■ **ACTIVITY**
Figure out how many lines of the listing include the string "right"; the reply is only that number.

■ **GIVEN DATA**
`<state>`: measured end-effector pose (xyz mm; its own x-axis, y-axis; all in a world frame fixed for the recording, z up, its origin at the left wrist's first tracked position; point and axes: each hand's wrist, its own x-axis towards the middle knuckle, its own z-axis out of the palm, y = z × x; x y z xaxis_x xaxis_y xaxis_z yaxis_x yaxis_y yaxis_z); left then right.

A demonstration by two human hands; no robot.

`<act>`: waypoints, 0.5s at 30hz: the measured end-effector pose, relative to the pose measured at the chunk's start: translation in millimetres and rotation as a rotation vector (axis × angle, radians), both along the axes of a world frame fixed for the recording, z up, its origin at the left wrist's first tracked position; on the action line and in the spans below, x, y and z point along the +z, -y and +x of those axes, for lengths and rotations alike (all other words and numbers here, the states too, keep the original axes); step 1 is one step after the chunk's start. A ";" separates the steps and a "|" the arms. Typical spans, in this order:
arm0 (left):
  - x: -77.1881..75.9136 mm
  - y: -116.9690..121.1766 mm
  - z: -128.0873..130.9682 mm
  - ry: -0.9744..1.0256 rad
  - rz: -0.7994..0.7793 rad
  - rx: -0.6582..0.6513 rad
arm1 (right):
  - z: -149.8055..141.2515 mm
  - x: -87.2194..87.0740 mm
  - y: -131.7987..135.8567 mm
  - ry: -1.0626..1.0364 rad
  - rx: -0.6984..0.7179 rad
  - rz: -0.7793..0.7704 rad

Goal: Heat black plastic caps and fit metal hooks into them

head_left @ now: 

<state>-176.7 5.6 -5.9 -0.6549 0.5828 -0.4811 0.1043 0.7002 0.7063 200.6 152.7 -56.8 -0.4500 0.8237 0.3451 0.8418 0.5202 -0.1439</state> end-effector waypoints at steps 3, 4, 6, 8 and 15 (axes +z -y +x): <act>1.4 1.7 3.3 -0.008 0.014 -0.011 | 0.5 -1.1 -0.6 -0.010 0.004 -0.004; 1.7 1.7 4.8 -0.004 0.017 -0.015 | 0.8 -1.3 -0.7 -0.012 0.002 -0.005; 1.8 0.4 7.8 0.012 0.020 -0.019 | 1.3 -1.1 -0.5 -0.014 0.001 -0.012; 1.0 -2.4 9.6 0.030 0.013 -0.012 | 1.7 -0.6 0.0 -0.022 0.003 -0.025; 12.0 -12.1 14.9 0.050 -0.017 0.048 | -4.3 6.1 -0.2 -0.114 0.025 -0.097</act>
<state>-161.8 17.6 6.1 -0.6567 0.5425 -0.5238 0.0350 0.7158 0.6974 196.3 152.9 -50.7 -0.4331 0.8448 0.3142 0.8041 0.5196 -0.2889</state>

■ **EXERCISE ANSWER**
2